Exercise details: Leave out the pictures, and write out exactly the lines from the beginning of the material to the line holding "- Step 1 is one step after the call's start", that line included, and nothing else.
Source data section start
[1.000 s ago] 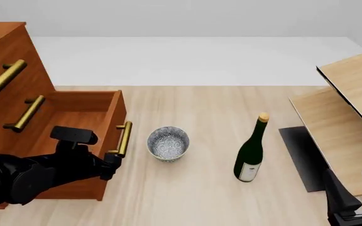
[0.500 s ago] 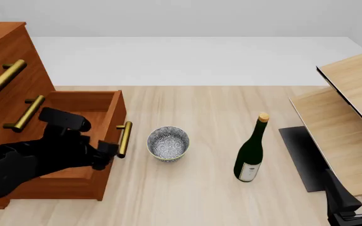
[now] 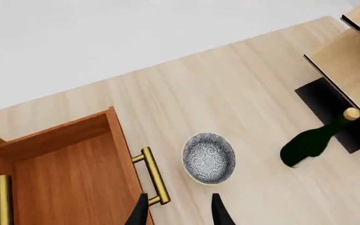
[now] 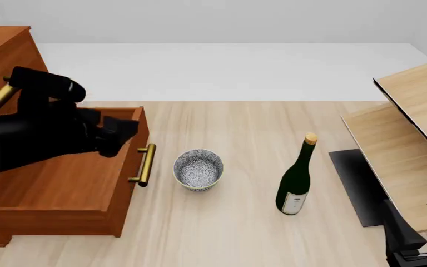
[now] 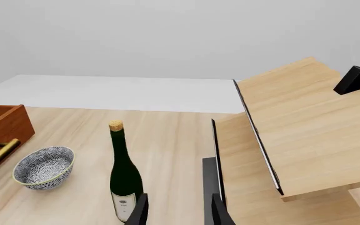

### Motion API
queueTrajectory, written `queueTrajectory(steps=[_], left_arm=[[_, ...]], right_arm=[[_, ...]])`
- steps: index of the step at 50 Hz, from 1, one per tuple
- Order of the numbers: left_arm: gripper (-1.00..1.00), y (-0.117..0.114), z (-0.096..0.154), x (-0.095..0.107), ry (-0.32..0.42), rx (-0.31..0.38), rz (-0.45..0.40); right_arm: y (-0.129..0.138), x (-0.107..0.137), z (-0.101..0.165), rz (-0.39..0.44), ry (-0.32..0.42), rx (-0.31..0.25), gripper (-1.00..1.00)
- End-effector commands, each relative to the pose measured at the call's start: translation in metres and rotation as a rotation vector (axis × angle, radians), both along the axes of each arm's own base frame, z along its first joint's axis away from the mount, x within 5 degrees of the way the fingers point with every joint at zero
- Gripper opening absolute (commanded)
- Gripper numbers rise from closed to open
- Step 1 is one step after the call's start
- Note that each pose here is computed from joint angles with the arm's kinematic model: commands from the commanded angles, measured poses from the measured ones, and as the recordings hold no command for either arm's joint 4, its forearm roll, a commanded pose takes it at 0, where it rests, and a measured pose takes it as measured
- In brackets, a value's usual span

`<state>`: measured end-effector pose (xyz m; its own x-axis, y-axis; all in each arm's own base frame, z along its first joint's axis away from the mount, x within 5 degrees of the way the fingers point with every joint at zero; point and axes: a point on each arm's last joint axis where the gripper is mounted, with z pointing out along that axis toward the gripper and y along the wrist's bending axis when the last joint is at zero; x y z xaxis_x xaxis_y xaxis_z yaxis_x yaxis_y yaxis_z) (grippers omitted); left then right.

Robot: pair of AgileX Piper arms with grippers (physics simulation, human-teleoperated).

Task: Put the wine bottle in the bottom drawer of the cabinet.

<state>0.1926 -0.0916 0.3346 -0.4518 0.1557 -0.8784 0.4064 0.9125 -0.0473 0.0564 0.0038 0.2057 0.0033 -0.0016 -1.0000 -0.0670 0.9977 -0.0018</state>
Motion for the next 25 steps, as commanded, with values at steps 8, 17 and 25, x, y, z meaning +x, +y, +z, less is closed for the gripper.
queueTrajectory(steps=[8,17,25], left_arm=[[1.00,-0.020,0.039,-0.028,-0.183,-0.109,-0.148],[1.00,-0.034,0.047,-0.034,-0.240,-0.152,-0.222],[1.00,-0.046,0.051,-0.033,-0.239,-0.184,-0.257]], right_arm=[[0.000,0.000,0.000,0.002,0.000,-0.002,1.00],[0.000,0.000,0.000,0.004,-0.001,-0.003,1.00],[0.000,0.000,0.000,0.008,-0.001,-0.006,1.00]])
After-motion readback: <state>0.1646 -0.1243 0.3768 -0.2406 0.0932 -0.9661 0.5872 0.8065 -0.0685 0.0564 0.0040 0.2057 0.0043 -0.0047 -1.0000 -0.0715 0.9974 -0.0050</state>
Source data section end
Answer to the exercise:
[1.000 s ago] 
[0.500 s ago] 
[now] 
[now] 
[now] 

### Motion API
queueTrajectory, written `queueTrajectory(steps=[_], left_arm=[[_, ...]], right_arm=[[_, ...]])`
- steps: index of the step at 50 Hz, from 1, one per tuple
- Order of the numbers: left_arm: gripper (-1.00..1.00), y (-0.117..0.114), z (-0.096..0.154), x (-0.095..0.107), ry (-0.32..0.42), rx (-0.31..0.38), rz (-0.45..0.40); right_arm: y (-0.129..0.138), x (-0.107..0.137), z (-0.101..0.165), rz (-0.39..0.44), ry (-0.32..0.42), rx (-0.31..0.25), gripper (-1.00..1.00)
- End-effector commands, each relative to the pose measured at the call's start: translation in metres and rotation as a rotation vector (axis × angle, radians), both along the axes of each arm's own base frame, z along its first joint's axis away from the mount, x within 5 degrees of the way the fingers point with every joint at zero
- Gripper opening absolute (commanded)
- Gripper numbers rise from closed to open
- Step 1 is one step after the call's start

Nothing else is left to add to this answer.